Start of Block
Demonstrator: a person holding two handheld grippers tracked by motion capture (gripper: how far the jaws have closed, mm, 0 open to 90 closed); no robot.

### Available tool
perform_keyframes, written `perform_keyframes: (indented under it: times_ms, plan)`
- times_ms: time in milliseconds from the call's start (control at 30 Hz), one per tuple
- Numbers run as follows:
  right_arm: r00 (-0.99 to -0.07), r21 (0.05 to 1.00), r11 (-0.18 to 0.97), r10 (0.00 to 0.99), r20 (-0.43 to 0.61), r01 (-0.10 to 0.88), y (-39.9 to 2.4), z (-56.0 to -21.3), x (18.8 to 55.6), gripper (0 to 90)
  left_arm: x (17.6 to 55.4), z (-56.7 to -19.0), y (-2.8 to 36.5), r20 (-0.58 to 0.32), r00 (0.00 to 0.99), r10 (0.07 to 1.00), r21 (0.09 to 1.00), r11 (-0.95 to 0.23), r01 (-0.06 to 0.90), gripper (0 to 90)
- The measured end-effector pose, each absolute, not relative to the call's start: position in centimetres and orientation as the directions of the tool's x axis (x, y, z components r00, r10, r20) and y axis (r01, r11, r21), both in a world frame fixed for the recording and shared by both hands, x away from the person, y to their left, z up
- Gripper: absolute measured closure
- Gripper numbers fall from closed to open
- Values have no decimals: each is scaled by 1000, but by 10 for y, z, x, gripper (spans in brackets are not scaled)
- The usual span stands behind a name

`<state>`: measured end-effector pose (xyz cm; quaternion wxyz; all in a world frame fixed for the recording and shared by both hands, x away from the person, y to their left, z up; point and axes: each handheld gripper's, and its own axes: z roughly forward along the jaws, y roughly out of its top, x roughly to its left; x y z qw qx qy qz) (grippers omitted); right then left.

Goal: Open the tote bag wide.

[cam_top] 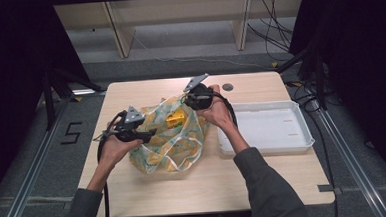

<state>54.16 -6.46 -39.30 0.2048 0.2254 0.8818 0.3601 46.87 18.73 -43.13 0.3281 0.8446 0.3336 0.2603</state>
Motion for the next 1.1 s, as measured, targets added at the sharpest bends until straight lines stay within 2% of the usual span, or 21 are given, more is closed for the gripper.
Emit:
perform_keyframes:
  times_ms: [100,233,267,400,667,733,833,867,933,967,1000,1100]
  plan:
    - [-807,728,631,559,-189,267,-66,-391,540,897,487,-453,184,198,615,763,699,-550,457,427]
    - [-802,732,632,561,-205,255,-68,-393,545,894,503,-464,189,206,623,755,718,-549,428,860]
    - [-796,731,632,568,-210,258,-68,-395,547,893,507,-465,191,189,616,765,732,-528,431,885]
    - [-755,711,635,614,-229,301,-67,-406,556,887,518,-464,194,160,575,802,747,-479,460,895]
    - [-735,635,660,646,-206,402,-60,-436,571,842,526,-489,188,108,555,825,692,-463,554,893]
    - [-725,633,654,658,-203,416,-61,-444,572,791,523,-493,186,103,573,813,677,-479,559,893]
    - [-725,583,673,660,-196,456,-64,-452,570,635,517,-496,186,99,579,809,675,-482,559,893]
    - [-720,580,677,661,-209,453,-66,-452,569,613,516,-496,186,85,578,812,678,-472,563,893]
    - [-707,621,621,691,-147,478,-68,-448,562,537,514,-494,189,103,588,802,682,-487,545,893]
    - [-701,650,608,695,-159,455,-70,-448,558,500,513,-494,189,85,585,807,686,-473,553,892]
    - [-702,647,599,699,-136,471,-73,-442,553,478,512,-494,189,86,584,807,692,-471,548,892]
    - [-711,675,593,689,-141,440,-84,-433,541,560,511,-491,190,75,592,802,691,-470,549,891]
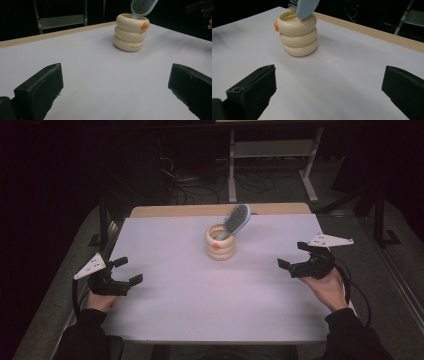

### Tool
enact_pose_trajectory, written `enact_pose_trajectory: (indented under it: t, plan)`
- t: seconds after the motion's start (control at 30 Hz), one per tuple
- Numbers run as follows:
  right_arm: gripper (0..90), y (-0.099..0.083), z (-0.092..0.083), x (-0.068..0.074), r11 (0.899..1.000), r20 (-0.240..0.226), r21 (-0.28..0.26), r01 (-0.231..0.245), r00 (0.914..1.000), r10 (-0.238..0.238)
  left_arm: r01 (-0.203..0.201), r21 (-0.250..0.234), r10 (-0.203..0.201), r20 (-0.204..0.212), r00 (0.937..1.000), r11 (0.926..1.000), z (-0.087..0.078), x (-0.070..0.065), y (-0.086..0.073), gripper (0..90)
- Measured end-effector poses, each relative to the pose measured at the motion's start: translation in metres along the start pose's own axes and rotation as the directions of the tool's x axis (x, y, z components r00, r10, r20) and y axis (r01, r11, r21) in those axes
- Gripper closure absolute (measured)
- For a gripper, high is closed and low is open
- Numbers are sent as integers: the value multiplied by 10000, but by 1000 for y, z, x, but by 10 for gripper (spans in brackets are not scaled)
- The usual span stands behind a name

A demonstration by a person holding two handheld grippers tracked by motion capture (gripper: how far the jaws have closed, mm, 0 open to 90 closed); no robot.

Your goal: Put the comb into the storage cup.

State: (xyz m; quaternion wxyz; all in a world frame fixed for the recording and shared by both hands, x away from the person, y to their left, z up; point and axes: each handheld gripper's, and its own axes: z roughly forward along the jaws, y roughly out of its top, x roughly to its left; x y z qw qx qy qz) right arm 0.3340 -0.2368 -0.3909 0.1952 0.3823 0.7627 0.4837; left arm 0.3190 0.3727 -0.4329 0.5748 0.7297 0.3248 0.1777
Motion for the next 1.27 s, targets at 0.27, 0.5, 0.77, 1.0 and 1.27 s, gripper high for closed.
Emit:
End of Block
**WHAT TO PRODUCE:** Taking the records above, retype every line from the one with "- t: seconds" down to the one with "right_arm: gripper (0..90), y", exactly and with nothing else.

**WRITTEN SOLUTION:**
- t: seconds after the motion's start (control at 30 Hz), one per tuple
- Numbers run as follows:
  right_arm: gripper (0..90), y (-0.099..0.083), z (-0.092..0.083), x (-0.068..0.074), r11 (0.899..1.000), r20 (-0.240..0.226), r21 (-0.28..0.26), r01 (-0.231..0.245), r00 (0.914..1.000), r10 (-0.238..0.238)

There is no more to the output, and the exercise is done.